Valdespino lui avait demandé de rester chez lui ! À qui pouvait-il faire confiance ?

Köves comptait attendre l’arrivée des hommes de l’archevêque pour qu’ils l’emmènent à Madrid, mais cet appel avait tout changé. Les graines du doute avaient été semées.

La femme au téléphone l’avait mis en garde : les hommes qu’envoie l’archevêque ne viennent pas vous chercher, mais vous éliminer — comme ils ont éliminé Syed al-Fadl ! Puis elle lui avait présenté des preuves irréfutables, si bien que Köves avait paniqué.

Et maintenant, il se hâtait sur le trottoir. Arriverait-il sans encombre jusqu’à la synagogue ? L’homme à la casquette le suivait toujours, à une quinzaine de mètres.

Un grincement strident retentit dans la nuit. Le rabbin sursauta, mais ce n’était que le bus qui s’arrêtait un peu plus loin dans un couinement de freins. Un signe de Dieu ! Il se précipita. Le bus était bondé d’étudiants bruyants. Deux d’entre eux se levèrent pour lui offrir leur siège à l’avant.

— Köszönöm, répondit le rabbin. Merci.

Hélas, le type à la casquette parvint à monter à bord avant que l’autobus ne quitte l’arrêt.

Köves se raidit, mais l’homme passa sans lui accorder un regard et alla s’installer à l’arrière. Dans le reflet du pare-brise, il vit l’inconnu s’intéresser de nouveau à son téléphone. Il paraissait jouer à un jeu.

Ne sois pas paranoïaque !

Quand le bus approcha de l’arrêt dans la rue Dohány, Köves contempla les tours de la synagogue quelques centaines de mètres plus loin. Il hésitait.

S’il descendait et que l’homme le suivait ?

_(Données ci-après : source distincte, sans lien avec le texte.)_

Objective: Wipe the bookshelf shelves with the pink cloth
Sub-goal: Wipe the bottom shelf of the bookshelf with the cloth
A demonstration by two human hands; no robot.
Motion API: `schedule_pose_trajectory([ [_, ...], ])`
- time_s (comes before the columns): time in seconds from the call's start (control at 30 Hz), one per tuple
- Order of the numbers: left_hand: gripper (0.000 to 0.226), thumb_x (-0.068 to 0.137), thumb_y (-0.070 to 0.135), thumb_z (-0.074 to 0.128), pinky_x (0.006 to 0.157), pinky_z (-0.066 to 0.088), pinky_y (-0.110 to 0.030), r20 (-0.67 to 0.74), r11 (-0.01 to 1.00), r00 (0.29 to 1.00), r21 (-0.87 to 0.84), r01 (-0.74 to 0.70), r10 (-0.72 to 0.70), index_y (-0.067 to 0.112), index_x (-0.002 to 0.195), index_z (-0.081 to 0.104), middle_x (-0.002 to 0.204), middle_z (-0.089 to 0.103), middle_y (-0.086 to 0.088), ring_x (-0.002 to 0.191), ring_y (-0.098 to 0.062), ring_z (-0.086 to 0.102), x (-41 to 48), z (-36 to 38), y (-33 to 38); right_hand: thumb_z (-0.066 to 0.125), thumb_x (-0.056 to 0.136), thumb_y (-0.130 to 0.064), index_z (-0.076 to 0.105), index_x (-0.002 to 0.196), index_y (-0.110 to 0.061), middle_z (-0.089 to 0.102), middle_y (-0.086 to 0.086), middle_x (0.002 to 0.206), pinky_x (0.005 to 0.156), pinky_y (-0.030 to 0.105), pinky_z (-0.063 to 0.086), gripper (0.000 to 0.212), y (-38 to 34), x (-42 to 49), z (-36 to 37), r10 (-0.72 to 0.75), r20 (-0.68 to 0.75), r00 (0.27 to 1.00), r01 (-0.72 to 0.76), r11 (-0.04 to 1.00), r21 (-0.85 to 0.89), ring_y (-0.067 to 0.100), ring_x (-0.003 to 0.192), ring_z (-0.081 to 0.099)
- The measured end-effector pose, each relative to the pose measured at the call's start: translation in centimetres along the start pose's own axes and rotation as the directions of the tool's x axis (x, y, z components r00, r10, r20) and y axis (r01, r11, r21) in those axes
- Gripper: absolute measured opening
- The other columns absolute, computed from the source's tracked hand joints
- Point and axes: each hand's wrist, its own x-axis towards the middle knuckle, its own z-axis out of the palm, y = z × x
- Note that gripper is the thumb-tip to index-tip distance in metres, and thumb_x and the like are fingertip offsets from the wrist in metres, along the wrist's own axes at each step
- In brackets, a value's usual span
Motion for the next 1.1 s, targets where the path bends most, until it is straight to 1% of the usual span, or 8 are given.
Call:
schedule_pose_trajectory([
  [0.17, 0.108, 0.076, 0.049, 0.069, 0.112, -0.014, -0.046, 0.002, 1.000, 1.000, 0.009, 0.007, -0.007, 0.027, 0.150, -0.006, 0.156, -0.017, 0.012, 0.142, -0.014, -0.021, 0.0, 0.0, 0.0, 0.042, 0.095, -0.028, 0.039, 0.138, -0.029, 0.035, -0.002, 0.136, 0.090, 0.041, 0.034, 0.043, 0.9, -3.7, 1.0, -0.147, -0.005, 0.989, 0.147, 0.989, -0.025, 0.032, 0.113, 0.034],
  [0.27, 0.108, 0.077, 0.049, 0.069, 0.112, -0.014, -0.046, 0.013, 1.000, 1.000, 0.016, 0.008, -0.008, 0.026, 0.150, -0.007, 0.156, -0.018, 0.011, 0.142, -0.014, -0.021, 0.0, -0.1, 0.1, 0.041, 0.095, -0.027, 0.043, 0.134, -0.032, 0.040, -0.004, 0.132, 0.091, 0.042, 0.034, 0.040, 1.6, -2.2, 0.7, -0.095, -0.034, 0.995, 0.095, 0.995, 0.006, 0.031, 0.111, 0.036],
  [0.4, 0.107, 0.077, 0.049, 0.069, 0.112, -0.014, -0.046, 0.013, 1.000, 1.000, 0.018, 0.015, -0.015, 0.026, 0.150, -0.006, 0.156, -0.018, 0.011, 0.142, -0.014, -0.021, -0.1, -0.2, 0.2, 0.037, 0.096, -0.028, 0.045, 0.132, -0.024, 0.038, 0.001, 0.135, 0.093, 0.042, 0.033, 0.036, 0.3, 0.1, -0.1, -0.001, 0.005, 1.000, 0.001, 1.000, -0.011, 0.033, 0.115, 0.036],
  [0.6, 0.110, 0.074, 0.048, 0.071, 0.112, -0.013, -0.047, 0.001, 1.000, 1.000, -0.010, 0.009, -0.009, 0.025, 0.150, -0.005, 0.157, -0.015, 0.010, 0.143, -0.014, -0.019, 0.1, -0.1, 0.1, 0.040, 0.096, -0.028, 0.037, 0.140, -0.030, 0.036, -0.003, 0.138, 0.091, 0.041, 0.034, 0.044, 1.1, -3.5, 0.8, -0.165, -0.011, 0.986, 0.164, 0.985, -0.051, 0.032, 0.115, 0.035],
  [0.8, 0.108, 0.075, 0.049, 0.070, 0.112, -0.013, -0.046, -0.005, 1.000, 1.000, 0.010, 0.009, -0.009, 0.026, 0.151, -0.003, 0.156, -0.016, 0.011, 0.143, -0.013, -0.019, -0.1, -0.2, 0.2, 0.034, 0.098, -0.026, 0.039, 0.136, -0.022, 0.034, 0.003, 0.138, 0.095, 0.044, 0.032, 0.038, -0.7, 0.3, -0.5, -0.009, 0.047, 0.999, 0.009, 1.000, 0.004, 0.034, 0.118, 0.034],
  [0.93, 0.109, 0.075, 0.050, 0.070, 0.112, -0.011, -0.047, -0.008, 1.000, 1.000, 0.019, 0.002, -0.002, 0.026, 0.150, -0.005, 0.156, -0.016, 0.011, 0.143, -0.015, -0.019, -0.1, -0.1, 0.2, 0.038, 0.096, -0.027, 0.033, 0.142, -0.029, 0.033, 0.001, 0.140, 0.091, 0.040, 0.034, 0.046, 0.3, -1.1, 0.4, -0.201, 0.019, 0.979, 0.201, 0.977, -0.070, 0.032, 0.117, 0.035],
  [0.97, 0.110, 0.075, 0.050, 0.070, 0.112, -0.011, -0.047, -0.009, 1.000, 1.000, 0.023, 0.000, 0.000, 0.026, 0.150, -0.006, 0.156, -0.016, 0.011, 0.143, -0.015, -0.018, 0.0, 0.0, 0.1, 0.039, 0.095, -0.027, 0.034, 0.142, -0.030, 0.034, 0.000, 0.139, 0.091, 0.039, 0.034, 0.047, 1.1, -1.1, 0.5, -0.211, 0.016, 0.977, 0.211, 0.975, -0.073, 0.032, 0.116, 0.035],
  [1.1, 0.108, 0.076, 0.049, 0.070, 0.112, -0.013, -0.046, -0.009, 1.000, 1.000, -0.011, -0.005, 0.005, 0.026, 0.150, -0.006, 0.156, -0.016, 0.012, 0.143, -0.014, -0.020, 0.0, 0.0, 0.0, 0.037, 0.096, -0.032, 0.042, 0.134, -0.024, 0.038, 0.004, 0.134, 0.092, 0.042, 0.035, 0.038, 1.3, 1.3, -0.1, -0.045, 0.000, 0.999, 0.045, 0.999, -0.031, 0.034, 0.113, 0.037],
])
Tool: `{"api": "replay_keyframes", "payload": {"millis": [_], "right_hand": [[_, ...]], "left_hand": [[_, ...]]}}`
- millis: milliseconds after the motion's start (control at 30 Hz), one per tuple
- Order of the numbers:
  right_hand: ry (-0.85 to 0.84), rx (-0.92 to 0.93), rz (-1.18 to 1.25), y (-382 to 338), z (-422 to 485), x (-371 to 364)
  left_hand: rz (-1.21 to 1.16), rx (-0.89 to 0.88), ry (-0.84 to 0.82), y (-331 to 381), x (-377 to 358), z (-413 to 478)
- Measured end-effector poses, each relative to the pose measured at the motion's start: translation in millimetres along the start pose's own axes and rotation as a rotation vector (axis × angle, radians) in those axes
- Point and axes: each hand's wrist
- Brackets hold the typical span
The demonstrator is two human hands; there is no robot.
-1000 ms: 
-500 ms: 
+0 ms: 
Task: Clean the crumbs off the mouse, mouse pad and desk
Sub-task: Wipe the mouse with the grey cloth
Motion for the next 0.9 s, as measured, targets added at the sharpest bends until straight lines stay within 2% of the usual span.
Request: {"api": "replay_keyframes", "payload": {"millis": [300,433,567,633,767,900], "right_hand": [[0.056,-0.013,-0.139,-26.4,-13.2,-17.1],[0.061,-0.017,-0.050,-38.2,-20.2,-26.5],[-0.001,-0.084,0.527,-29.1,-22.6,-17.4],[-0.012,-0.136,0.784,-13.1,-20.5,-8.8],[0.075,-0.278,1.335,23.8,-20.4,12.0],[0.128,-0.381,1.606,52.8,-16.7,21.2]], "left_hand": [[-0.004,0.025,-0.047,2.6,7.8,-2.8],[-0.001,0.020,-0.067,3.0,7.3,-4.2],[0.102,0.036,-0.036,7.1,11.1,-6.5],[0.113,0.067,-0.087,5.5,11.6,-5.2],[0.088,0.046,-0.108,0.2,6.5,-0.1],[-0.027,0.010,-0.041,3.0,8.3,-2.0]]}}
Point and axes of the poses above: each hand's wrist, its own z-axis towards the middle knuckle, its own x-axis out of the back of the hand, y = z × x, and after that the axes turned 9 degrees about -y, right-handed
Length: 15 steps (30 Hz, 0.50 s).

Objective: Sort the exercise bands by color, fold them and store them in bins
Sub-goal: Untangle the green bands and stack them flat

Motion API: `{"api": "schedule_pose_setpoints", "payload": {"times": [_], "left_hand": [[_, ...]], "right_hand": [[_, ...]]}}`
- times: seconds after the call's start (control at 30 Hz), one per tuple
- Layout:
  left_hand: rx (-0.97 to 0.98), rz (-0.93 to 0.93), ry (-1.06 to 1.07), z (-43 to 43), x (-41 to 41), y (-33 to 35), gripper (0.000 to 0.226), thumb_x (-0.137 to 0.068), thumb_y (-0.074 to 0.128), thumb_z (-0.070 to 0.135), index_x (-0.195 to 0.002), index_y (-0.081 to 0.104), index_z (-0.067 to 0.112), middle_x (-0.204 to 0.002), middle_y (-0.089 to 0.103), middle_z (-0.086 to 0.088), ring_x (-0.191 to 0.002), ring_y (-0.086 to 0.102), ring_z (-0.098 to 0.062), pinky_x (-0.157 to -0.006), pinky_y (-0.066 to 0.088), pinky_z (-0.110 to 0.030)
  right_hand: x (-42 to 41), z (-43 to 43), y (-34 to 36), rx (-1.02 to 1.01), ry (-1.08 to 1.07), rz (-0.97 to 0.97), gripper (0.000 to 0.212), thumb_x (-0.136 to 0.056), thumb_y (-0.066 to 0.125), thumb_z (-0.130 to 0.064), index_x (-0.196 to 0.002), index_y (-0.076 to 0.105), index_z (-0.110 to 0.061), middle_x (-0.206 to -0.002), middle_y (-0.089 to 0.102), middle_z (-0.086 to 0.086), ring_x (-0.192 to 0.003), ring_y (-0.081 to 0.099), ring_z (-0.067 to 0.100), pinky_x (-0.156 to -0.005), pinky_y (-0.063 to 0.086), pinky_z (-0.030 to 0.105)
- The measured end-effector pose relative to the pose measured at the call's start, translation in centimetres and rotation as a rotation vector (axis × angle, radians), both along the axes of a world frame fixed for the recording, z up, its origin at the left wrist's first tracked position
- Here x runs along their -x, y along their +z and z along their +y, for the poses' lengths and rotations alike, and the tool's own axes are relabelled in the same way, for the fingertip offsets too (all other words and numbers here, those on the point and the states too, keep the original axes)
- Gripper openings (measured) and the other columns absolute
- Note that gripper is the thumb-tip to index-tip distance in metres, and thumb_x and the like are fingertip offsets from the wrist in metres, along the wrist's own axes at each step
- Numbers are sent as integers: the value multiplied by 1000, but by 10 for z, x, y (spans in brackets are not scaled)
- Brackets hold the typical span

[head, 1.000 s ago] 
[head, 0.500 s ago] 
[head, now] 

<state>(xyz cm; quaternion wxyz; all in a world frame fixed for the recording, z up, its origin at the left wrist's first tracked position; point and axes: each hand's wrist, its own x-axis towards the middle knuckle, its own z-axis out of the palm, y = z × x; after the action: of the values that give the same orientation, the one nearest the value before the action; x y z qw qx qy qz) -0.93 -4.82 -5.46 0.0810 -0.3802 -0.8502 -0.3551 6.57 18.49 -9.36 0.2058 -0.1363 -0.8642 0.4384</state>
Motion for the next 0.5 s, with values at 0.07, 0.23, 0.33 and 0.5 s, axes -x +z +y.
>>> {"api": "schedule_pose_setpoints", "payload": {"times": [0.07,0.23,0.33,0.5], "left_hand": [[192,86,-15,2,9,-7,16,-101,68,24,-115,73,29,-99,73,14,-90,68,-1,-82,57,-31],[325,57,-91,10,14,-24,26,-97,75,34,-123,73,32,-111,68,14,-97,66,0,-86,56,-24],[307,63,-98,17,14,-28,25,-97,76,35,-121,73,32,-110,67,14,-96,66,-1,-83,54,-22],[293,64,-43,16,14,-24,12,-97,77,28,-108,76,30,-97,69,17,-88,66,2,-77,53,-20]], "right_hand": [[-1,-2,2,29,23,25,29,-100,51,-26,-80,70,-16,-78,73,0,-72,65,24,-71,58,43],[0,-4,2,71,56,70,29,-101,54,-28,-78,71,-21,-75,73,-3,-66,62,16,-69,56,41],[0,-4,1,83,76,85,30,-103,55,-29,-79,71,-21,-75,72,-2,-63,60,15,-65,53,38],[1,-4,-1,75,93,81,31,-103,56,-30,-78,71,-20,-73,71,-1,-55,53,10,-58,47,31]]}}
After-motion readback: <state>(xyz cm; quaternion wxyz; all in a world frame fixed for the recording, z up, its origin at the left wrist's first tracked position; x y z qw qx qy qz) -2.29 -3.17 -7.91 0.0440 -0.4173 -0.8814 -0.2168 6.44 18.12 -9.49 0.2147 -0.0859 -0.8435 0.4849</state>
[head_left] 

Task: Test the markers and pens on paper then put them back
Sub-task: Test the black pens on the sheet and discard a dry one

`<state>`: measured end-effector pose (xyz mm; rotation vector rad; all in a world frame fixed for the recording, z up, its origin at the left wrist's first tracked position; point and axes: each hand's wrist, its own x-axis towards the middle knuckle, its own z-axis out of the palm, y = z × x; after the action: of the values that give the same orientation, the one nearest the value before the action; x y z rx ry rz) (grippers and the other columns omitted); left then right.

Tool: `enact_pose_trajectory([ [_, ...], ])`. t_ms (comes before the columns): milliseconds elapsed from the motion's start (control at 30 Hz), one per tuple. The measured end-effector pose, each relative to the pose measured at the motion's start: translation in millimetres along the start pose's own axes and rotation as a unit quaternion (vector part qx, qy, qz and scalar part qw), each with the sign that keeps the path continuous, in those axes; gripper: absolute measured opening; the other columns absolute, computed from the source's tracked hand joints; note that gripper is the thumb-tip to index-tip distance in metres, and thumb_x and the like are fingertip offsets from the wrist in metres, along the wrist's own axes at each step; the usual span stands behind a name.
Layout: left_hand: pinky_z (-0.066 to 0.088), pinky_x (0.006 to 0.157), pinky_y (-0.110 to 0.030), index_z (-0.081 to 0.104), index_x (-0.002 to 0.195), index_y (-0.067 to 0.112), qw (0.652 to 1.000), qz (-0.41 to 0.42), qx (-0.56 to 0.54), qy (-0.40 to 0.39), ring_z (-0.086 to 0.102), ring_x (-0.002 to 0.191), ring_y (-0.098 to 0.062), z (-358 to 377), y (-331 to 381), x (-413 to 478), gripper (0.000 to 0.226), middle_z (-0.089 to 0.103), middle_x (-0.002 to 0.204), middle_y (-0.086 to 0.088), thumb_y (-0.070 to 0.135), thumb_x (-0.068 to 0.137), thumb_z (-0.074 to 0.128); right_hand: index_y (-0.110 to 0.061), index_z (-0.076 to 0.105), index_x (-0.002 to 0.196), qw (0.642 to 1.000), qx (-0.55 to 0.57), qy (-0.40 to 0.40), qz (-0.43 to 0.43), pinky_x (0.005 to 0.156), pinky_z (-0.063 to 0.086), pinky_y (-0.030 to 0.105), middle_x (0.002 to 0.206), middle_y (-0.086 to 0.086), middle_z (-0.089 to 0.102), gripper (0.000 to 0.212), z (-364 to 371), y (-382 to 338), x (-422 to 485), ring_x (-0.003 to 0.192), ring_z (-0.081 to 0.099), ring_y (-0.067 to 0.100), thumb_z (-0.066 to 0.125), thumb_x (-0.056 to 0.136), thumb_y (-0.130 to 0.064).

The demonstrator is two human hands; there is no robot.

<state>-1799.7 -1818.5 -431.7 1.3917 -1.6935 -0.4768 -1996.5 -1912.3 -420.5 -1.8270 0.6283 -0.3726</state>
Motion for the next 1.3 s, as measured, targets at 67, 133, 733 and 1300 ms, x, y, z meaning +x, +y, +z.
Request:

Köves resta sur son siège, jugeant qu’il était plus en sécurité au milieu de cette foule. Je vais rester là un moment, le temps de reprendre mon souffle, songea-t-il. Pourquoi n’était-il pas allé aux toilettes avant de quitter sa maison ?

Mais au moment où le bus quittait la rue Dohány, le rabbin comprit que son plan avait une énorme faille.

On était samedi soir !

Tous les jeunes allaient descendre au prochain arrêt, en plein cœur du quartier juif.

Après la Seconde Guerre mondiale, ces rues avaient été laissées à l’abandon, mais les bâtiments délabrés étaient devenus le haut lieu des bars branchés, les fameux romkocsmas. Tous les week-ends, des flots de jeunes et de touristes venaient faire la fête dans des entrepôts et des immeubles en ruine, où fleurissaient sonos dernier cri, éclairages multicolores et décorations vintage.

Comme prévu, tous les étudiants descendirent à l’arrêt suivant. L’homme resta assis au fond, captivé par son jeu. Köves se leva d’un bond, et rejoignit les jeunes dehors.

Le bus avait déjà redémarré quand il s’immobilisa brusquement. Les portes s’ouvrirent dans un chuintement pour libérer un dernier passager : l’homme à la casquette ! Köves sentit son pouls s’emballer une fois de plus. Mais l’homme tourna le dos à la foule et s’éloigna dans le sens opposé, en passant un coup de téléphone.